CVE-2021-35975

Name of the Vulnerable Software and Affected Versions Systematica Radius versions up to 3.9.256.777 Systematica SMTP Adapter component versions up to 2.0.1.101 HTTP Adapter versions up to 1.8.0.15 MSSQL MessageBus Proxy versions up to 1.1.06 Financial Calculator versions up to 1.3.05 FIX Adapter versions up to 2.4.0.25

Description The issue allows remote attackers to read arbitrary files via a full pathname in the file parameter in a URL. This is an absolute path traversal vulnerability.
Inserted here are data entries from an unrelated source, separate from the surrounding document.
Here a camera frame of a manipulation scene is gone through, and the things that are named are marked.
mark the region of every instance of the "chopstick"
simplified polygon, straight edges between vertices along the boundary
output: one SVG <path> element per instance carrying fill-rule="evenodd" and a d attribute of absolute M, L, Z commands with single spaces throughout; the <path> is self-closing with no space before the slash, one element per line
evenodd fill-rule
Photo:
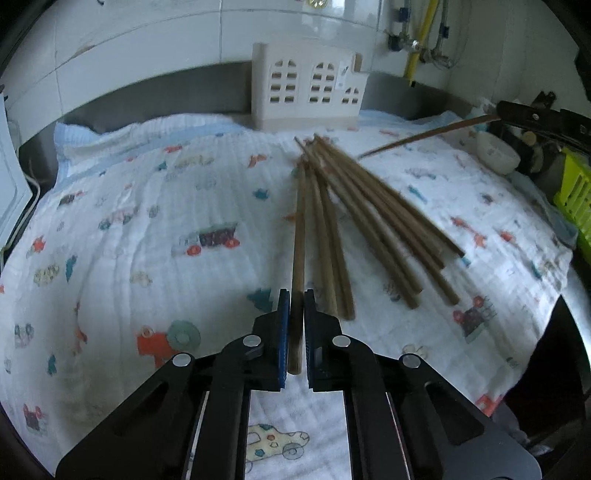
<path fill-rule="evenodd" d="M 466 254 L 464 250 L 458 247 L 452 239 L 450 239 L 445 232 L 443 232 L 437 225 L 435 225 L 431 220 L 429 220 L 425 215 L 421 212 L 421 210 L 417 209 L 412 203 L 410 203 L 407 199 L 405 199 L 400 193 L 394 190 L 390 185 L 384 183 L 380 178 L 376 175 L 371 173 L 369 170 L 365 169 L 362 165 L 358 164 L 355 160 L 353 160 L 349 155 L 347 155 L 342 150 L 338 149 L 333 145 L 329 145 L 322 137 L 315 135 L 315 139 L 319 142 L 325 149 L 333 151 L 337 154 L 340 158 L 348 158 L 349 165 L 351 168 L 354 168 L 357 174 L 365 176 L 371 179 L 374 183 L 373 188 L 378 192 L 385 193 L 386 197 L 389 198 L 389 201 L 393 204 L 394 209 L 400 214 L 400 216 L 405 220 L 405 222 L 412 223 L 413 220 L 418 222 L 424 229 L 430 231 L 436 238 L 442 241 L 452 252 L 456 253 L 460 257 L 464 257 Z M 428 250 L 435 249 L 434 247 L 428 247 L 425 245 Z"/>
<path fill-rule="evenodd" d="M 323 144 L 320 144 L 320 148 L 325 158 L 326 155 L 340 153 L 329 151 Z M 341 157 L 340 165 L 344 167 L 345 173 L 351 181 L 357 185 L 367 200 L 376 207 L 382 218 L 404 240 L 415 256 L 428 255 L 439 269 L 445 266 L 439 257 L 441 249 L 430 239 L 419 222 L 406 210 L 403 210 L 400 204 L 397 204 L 379 186 L 376 186 L 373 178 L 367 175 L 367 171 L 363 167 L 357 165 L 347 156 Z"/>
<path fill-rule="evenodd" d="M 347 210 L 351 214 L 353 221 L 357 224 L 361 234 L 366 238 L 370 246 L 374 249 L 374 254 L 377 259 L 384 266 L 395 285 L 397 286 L 400 295 L 403 297 L 406 304 L 411 309 L 418 307 L 418 301 L 414 296 L 413 288 L 400 271 L 399 265 L 394 261 L 391 252 L 382 243 L 380 236 L 374 231 L 374 226 L 370 223 L 368 218 L 374 218 L 373 214 L 367 209 L 364 203 L 356 203 L 356 201 L 349 195 L 349 193 L 338 183 L 332 180 L 323 170 L 320 161 L 308 147 L 303 145 L 298 138 L 295 139 L 302 151 L 306 154 L 306 158 L 310 165 L 316 170 L 318 175 L 330 186 L 333 192 L 341 199 Z"/>
<path fill-rule="evenodd" d="M 320 137 L 316 138 L 316 142 L 321 145 L 321 148 L 325 153 L 323 158 L 332 169 L 338 170 L 341 166 L 347 166 L 348 170 L 345 170 L 349 176 L 349 179 L 359 187 L 359 190 L 361 190 L 366 198 L 376 207 L 380 215 L 394 228 L 394 230 L 403 238 L 403 240 L 405 240 L 409 249 L 423 264 L 425 269 L 431 274 L 433 280 L 441 288 L 449 302 L 451 302 L 452 305 L 458 304 L 460 297 L 456 294 L 449 282 L 441 275 L 440 270 L 444 266 L 441 259 L 436 257 L 433 253 L 429 253 L 420 243 L 416 241 L 417 238 L 415 235 L 413 235 L 412 230 L 407 229 L 408 225 L 404 225 L 395 214 L 392 215 L 392 211 L 388 209 L 385 199 L 381 198 L 375 193 L 376 191 L 379 191 L 379 188 L 376 189 L 379 184 L 374 182 L 374 189 L 372 189 L 371 186 L 368 186 L 363 182 L 363 180 L 368 181 L 372 179 L 371 176 L 367 175 L 367 170 L 356 164 L 350 157 L 348 157 L 348 155 L 341 152 L 336 147 L 328 145 Z M 338 154 L 341 158 L 341 162 L 337 163 L 331 153 Z"/>
<path fill-rule="evenodd" d="M 287 371 L 301 373 L 304 330 L 304 265 L 306 260 L 306 167 L 299 163 L 297 207 L 295 211 L 294 264 L 291 274 L 291 307 Z"/>
<path fill-rule="evenodd" d="M 324 298 L 326 300 L 327 313 L 338 316 L 339 308 L 336 301 L 335 277 L 333 275 L 333 264 L 330 253 L 330 237 L 328 227 L 324 221 L 324 208 L 322 205 L 322 194 L 316 174 L 309 170 L 308 178 L 312 187 L 312 198 L 314 204 L 314 216 L 316 217 L 316 235 L 318 237 L 318 250 L 320 265 L 322 267 L 322 280 L 324 283 Z"/>
<path fill-rule="evenodd" d="M 336 219 L 335 204 L 330 200 L 329 191 L 326 182 L 315 174 L 320 186 L 320 196 L 322 197 L 322 206 L 324 207 L 324 217 L 328 225 L 330 246 L 332 252 L 333 275 L 336 283 L 337 300 L 339 300 L 339 316 L 346 320 L 355 318 L 355 303 L 353 301 L 353 292 L 351 291 L 351 282 L 349 272 L 345 263 L 343 253 L 343 244 L 340 240 L 339 225 Z"/>
<path fill-rule="evenodd" d="M 381 147 L 374 148 L 373 150 L 369 150 L 368 152 L 362 153 L 358 158 L 369 157 L 370 155 L 384 152 L 392 148 L 401 147 L 402 145 L 406 145 L 409 143 L 418 142 L 419 140 L 424 140 L 425 138 L 435 137 L 436 135 L 453 132 L 454 130 L 459 130 L 461 128 L 473 127 L 474 125 L 496 122 L 500 119 L 501 117 L 499 117 L 498 115 L 482 115 L 477 116 L 476 118 L 469 118 L 468 120 L 461 120 L 460 122 L 455 122 L 453 124 L 446 125 L 445 127 L 434 128 L 433 130 L 428 130 L 421 134 L 413 135 L 412 137 L 403 138 L 402 140 L 398 140 L 396 142 L 392 142 Z"/>
<path fill-rule="evenodd" d="M 384 229 L 384 227 L 380 224 L 377 220 L 375 215 L 371 212 L 371 210 L 367 207 L 365 203 L 365 199 L 362 197 L 362 193 L 359 189 L 353 184 L 353 182 L 348 178 L 348 176 L 343 172 L 341 166 L 335 162 L 329 155 L 324 157 L 325 162 L 332 168 L 333 172 L 335 173 L 336 177 L 339 179 L 341 185 L 345 187 L 349 195 L 354 199 L 357 206 L 361 209 L 364 217 L 371 225 L 374 232 L 376 232 L 382 241 L 382 243 L 386 246 L 387 250 L 390 252 L 393 260 L 398 264 L 400 270 L 408 280 L 410 286 L 415 293 L 421 293 L 423 287 L 417 280 L 414 272 L 408 266 L 405 258 L 400 254 L 398 251 L 398 247 L 392 237 L 388 234 L 388 232 Z"/>

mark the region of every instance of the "green plastic basket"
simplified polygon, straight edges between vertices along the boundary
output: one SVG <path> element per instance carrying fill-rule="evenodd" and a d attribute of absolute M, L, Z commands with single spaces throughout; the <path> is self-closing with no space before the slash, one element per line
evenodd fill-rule
<path fill-rule="evenodd" d="M 591 169 L 576 153 L 564 148 L 566 154 L 560 191 L 554 203 L 565 217 L 579 227 L 578 245 L 591 265 Z"/>

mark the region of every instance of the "bundle of chopsticks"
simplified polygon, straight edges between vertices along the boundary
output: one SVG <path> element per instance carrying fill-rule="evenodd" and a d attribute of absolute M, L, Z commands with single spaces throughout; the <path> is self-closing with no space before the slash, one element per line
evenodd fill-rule
<path fill-rule="evenodd" d="M 335 206 L 329 189 L 340 199 L 351 218 L 384 266 L 398 292 L 411 309 L 418 307 L 423 290 L 417 276 L 402 254 L 402 241 L 438 285 L 449 303 L 460 298 L 441 274 L 445 249 L 464 256 L 439 227 L 404 197 L 363 168 L 345 152 L 318 135 L 302 143 L 298 170 L 298 199 L 295 219 L 294 269 L 290 317 L 288 370 L 301 371 L 303 330 L 304 225 L 306 190 L 311 190 L 326 313 L 343 319 L 355 317 L 349 274 L 339 236 Z"/>

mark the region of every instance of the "white plastic holder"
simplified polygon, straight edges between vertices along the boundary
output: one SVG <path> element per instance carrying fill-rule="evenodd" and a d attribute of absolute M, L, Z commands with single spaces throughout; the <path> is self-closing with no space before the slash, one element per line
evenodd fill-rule
<path fill-rule="evenodd" d="M 254 44 L 255 127 L 354 127 L 369 75 L 361 73 L 360 66 L 360 54 L 310 41 Z"/>

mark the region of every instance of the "yellow gas pipe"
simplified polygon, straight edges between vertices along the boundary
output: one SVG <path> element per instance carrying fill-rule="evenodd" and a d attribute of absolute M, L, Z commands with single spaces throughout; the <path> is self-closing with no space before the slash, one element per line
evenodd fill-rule
<path fill-rule="evenodd" d="M 419 32 L 418 36 L 418 42 L 422 47 L 428 46 L 426 45 L 426 43 L 429 39 L 429 33 L 431 31 L 431 26 L 433 25 L 433 20 L 435 20 L 435 14 L 437 13 L 438 5 L 439 0 L 429 0 L 427 13 L 425 14 L 425 18 L 423 19 L 423 23 L 421 24 L 421 31 Z M 418 53 L 411 53 L 408 56 L 407 66 L 404 70 L 404 78 L 408 80 L 410 85 L 412 85 L 414 81 L 414 73 L 417 70 L 419 57 L 420 54 Z"/>

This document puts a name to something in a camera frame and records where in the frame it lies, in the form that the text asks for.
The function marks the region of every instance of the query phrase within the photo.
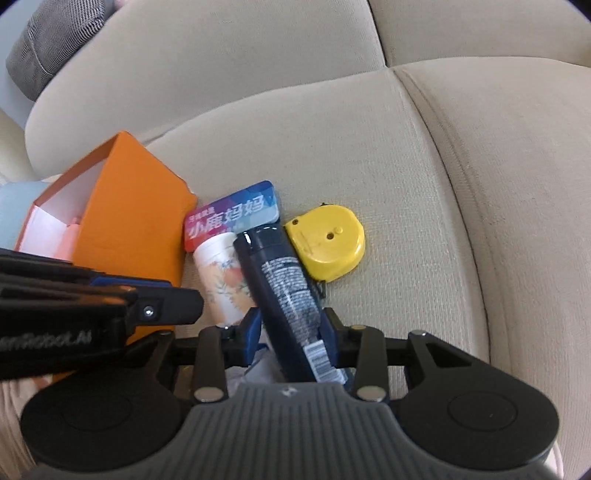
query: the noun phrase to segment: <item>seat backrest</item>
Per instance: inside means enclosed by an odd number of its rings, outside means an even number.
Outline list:
[[[147,142],[240,98],[384,66],[366,0],[133,0],[41,94],[27,150],[45,177],[122,129]]]

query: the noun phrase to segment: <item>barcode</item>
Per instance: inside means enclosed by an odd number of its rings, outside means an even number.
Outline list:
[[[341,385],[347,383],[343,372],[330,364],[329,354],[324,347],[324,341],[318,340],[304,347],[304,353],[317,382],[338,382]]]

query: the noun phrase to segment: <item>yellow tape measure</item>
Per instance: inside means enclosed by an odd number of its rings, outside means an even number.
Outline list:
[[[323,205],[285,224],[301,262],[317,281],[333,281],[353,270],[365,253],[365,232],[341,205]]]

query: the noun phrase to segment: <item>metal screw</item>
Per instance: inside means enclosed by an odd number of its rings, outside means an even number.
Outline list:
[[[386,392],[382,387],[367,385],[357,390],[357,396],[364,401],[379,402],[386,398]]]
[[[220,401],[223,398],[223,391],[218,387],[201,387],[193,394],[195,399],[203,403]]]
[[[152,305],[146,305],[144,307],[144,317],[147,318],[152,318],[154,315],[156,314],[156,310],[154,310],[154,307],[152,307]]]

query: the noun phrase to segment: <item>seat seam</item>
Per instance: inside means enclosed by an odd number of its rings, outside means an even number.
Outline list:
[[[481,203],[478,202],[478,200],[477,200],[477,197],[476,197],[475,192],[474,192],[474,189],[473,189],[472,182],[469,181],[470,179],[469,179],[469,177],[467,175],[467,172],[466,172],[466,170],[465,170],[462,162],[459,161],[459,158],[460,157],[459,157],[458,152],[456,150],[456,146],[451,141],[451,138],[449,136],[449,132],[448,132],[447,128],[445,128],[445,126],[444,126],[444,122],[441,120],[441,118],[437,114],[437,111],[433,108],[432,101],[429,100],[429,98],[427,97],[425,91],[419,87],[418,82],[415,80],[415,78],[413,78],[412,74],[410,74],[409,72],[403,71],[403,70],[400,71],[400,72],[397,72],[397,71],[394,71],[394,69],[392,69],[392,71],[400,79],[400,81],[401,81],[402,84],[404,84],[404,81],[402,79],[402,77],[404,76],[412,84],[412,86],[416,89],[417,93],[421,96],[422,100],[425,102],[425,104],[427,105],[427,107],[431,110],[431,113],[433,114],[433,116],[435,117],[435,119],[436,119],[439,127],[443,131],[443,134],[446,137],[447,143],[450,145],[450,148],[452,149],[452,152],[453,152],[454,156],[458,160],[458,165],[460,167],[460,171],[462,172],[462,175],[463,175],[464,179],[466,180],[466,185],[468,186],[468,188],[470,190],[470,194],[472,195],[472,198],[474,199],[474,203],[476,205],[476,211],[478,213],[480,222],[481,222],[482,225],[484,225],[484,216],[482,214],[482,206],[481,206]],[[424,117],[423,113],[421,112],[421,109],[418,107],[417,103],[415,102],[415,100],[413,98],[413,95],[411,94],[410,91],[408,91],[408,89],[407,89],[407,92],[408,92],[411,100],[413,101],[413,104],[417,108],[418,113],[421,116],[421,119],[423,120],[423,123],[425,124],[425,126],[427,128],[427,131],[429,132],[429,134],[431,136],[431,139],[433,140],[433,144],[435,145],[435,148],[437,149],[437,152],[439,153],[439,156],[441,158],[441,163],[442,163],[443,168],[444,168],[444,170],[445,170],[445,172],[447,174],[447,178],[449,179],[449,183],[450,183],[450,185],[452,187],[452,192],[454,194],[454,197],[456,198],[456,203],[457,203],[458,209],[460,211],[462,222],[464,223],[464,228],[465,228],[466,233],[467,233],[468,242],[469,242],[470,248],[472,250],[472,257],[474,259],[474,263],[475,263],[475,267],[476,267],[476,273],[477,273],[477,276],[478,276],[478,283],[480,285],[480,294],[482,295],[482,304],[483,304],[484,309],[485,309],[486,330],[487,330],[487,333],[488,333],[488,341],[489,341],[489,362],[492,362],[491,320],[490,320],[489,315],[488,315],[488,308],[487,308],[487,305],[486,305],[486,300],[485,300],[485,295],[484,295],[484,288],[483,288],[483,284],[482,284],[482,278],[481,278],[480,272],[479,272],[480,268],[479,268],[479,265],[478,265],[478,261],[476,259],[475,249],[474,249],[474,246],[473,246],[472,238],[470,236],[470,230],[467,227],[466,219],[465,219],[465,216],[464,216],[464,212],[462,211],[462,205],[458,201],[456,189],[454,188],[454,184],[452,182],[452,178],[451,178],[451,176],[449,174],[449,171],[448,171],[448,168],[446,166],[446,163],[443,161],[443,156],[441,155],[441,151],[439,149],[439,146],[437,145],[437,142],[435,141],[435,138],[433,137],[433,133],[431,132],[431,129],[429,128],[429,125],[426,122],[425,117]],[[508,324],[507,324],[507,320],[506,320],[505,297],[502,294],[502,290],[500,288],[501,282],[500,282],[500,279],[499,279],[499,274],[498,274],[498,270],[497,270],[497,267],[496,267],[496,263],[493,261],[492,248],[491,248],[491,237],[486,233],[486,230],[483,229],[483,231],[485,233],[484,235],[485,235],[485,239],[486,239],[486,246],[488,247],[489,254],[491,256],[491,264],[492,264],[492,269],[494,271],[495,280],[496,280],[496,283],[497,283],[497,286],[498,286],[499,293],[501,294],[502,316],[503,316],[503,322],[505,323],[505,331],[507,332],[507,335],[506,335],[507,353],[508,353],[508,356],[509,356],[509,366],[510,366],[510,368],[512,370],[513,369],[513,363],[512,363],[512,359],[511,359],[511,340],[509,338],[509,329],[508,329]],[[494,234],[494,232],[492,232],[492,236],[495,237],[494,240],[496,242],[496,235]]]

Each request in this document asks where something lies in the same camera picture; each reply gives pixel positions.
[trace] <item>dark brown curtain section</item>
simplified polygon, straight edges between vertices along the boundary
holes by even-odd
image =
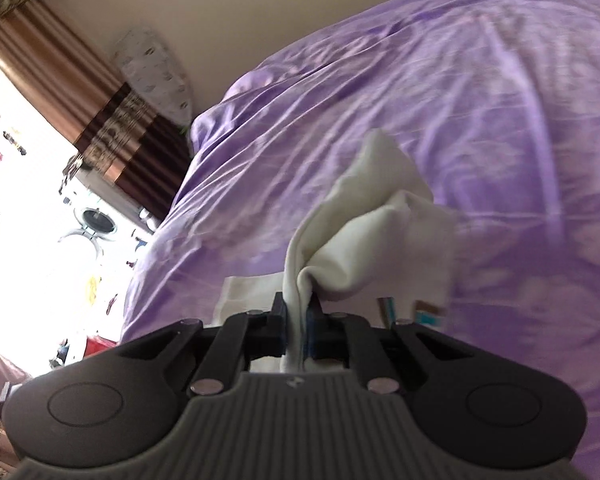
[[[167,215],[190,163],[186,138],[44,0],[0,17],[0,69],[91,167]]]

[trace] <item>screw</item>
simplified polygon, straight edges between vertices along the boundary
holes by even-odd
[[[197,395],[215,395],[224,390],[224,384],[218,379],[199,379],[190,388]]]
[[[400,389],[400,383],[389,377],[376,377],[366,384],[366,389],[375,394],[392,394]]]

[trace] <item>curtain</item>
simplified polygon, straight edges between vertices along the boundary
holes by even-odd
[[[0,15],[0,69],[89,166],[167,215],[190,163],[185,136],[44,0]]]

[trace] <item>mattress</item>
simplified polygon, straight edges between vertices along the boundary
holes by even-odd
[[[123,340],[282,270],[373,128],[458,216],[448,332],[576,388],[600,479],[600,0],[392,0],[266,59],[194,122]]]

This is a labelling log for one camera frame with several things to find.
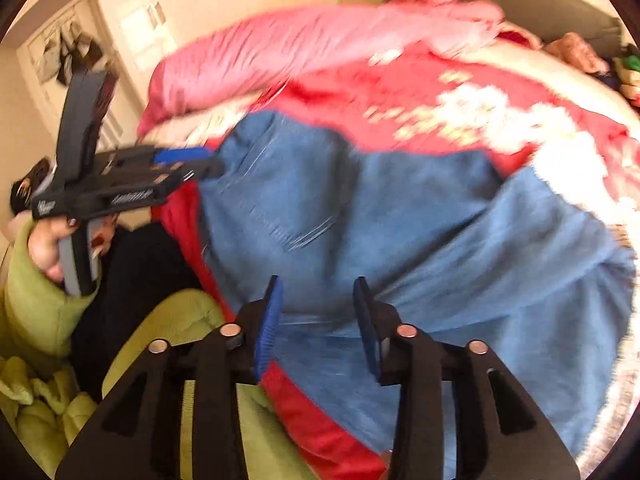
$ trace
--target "gray handle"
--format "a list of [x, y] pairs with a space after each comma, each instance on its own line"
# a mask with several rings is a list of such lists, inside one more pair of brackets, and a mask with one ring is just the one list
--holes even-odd
[[93, 258], [89, 245], [104, 219], [96, 218], [81, 225], [73, 235], [58, 242], [60, 264], [65, 277], [65, 290], [70, 296], [88, 296], [98, 279], [98, 258]]

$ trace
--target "dark nail polish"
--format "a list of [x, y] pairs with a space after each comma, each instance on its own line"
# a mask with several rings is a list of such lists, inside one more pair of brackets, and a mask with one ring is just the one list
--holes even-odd
[[91, 248], [96, 248], [104, 244], [104, 237], [97, 236], [93, 240], [91, 240]]

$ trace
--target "blue denim fabric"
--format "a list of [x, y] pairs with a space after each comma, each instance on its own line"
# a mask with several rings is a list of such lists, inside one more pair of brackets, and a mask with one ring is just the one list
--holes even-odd
[[[398, 390], [369, 375], [353, 281], [440, 341], [487, 341], [574, 455], [604, 403], [631, 311], [632, 251], [530, 168], [503, 181], [482, 152], [363, 153], [337, 132], [250, 114], [200, 184], [206, 260], [238, 310], [284, 283], [276, 343], [300, 389], [375, 452]], [[447, 471], [454, 476], [445, 396]]]

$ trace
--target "green jacket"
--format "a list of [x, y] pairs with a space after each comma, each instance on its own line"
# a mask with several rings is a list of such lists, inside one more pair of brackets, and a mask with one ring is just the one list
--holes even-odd
[[[78, 390], [65, 361], [70, 338], [92, 298], [70, 298], [33, 265], [27, 240], [33, 224], [17, 237], [7, 283], [0, 294], [0, 410], [31, 457], [54, 477], [68, 446], [96, 408]], [[107, 394], [148, 343], [201, 339], [223, 322], [213, 299], [184, 290], [160, 303], [137, 328], [111, 364], [102, 384]], [[180, 472], [191, 474], [193, 384], [182, 410]], [[249, 477], [312, 480], [306, 466], [258, 386], [238, 386], [242, 443]]]

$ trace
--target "black pants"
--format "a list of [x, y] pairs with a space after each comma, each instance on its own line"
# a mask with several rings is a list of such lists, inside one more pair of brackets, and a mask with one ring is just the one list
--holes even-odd
[[69, 358], [81, 390], [97, 402], [111, 362], [143, 319], [170, 295], [201, 288], [159, 223], [118, 229], [102, 269], [100, 289], [71, 337]]

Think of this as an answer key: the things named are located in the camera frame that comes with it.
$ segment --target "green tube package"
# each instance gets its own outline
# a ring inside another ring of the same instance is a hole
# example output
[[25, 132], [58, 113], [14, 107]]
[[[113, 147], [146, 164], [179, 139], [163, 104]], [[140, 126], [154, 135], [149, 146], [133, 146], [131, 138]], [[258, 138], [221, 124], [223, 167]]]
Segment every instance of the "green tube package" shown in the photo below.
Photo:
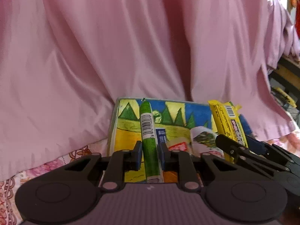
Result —
[[163, 182], [163, 176], [161, 165], [158, 160], [157, 139], [152, 108], [149, 101], [146, 101], [145, 99], [142, 100], [142, 104], [139, 108], [139, 115], [147, 183], [161, 183]]

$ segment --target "yellow package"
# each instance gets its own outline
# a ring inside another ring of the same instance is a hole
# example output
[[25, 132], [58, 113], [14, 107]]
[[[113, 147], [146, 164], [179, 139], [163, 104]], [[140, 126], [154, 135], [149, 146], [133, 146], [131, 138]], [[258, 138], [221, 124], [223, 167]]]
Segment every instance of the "yellow package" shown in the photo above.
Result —
[[[240, 123], [236, 107], [231, 102], [221, 103], [217, 100], [208, 101], [219, 134], [224, 134], [232, 140], [248, 148], [245, 133]], [[224, 153], [227, 161], [233, 163], [233, 158]]]

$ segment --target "green tree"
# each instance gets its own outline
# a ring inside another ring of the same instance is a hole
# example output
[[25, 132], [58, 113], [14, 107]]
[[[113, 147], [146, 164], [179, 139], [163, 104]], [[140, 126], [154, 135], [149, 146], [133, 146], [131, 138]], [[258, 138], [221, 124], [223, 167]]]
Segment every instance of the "green tree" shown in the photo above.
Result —
[[195, 123], [195, 118], [194, 118], [194, 114], [192, 113], [190, 118], [187, 121], [187, 125], [185, 126], [186, 128], [194, 128], [196, 127], [196, 123]]
[[184, 123], [183, 123], [183, 119], [182, 119], [182, 112], [181, 112], [181, 108], [178, 110], [177, 112], [177, 115], [176, 115], [176, 118], [175, 118], [175, 122], [174, 122], [174, 125], [177, 125], [177, 126], [181, 126], [181, 127], [184, 127]]
[[169, 112], [168, 107], [164, 109], [163, 113], [161, 114], [161, 124], [164, 125], [173, 125], [173, 120], [171, 118], [171, 114]]
[[133, 120], [133, 121], [138, 121], [131, 105], [127, 103], [126, 107], [122, 111], [122, 113], [119, 116], [120, 119], [128, 119], [128, 120]]

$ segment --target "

Recommendations For Systematica Radius versions up to 3.9.256.777, update the Systematica SMTP Adapter component to a version later than 2.0.1.101. For Systematica SMTP Adapter component versions up to 2.0.1.101, avoid using the file parameter in URLs until a patch is available. For HTTP Adapter versions up to 1.8.0.15, restrict access to the adapter to minimize the risk of exploitation. For MSSQL MessageBus Proxy versions up to 1.1.06, consider disabling the proxy until a patch is available. For Financial Calculator versions up to 1.3.05, restrict access to the calculator to minimize the risk of exploitation. For FIX Adapter versions up to 2.4.0.25, consider disabling the adapter until a patch is available.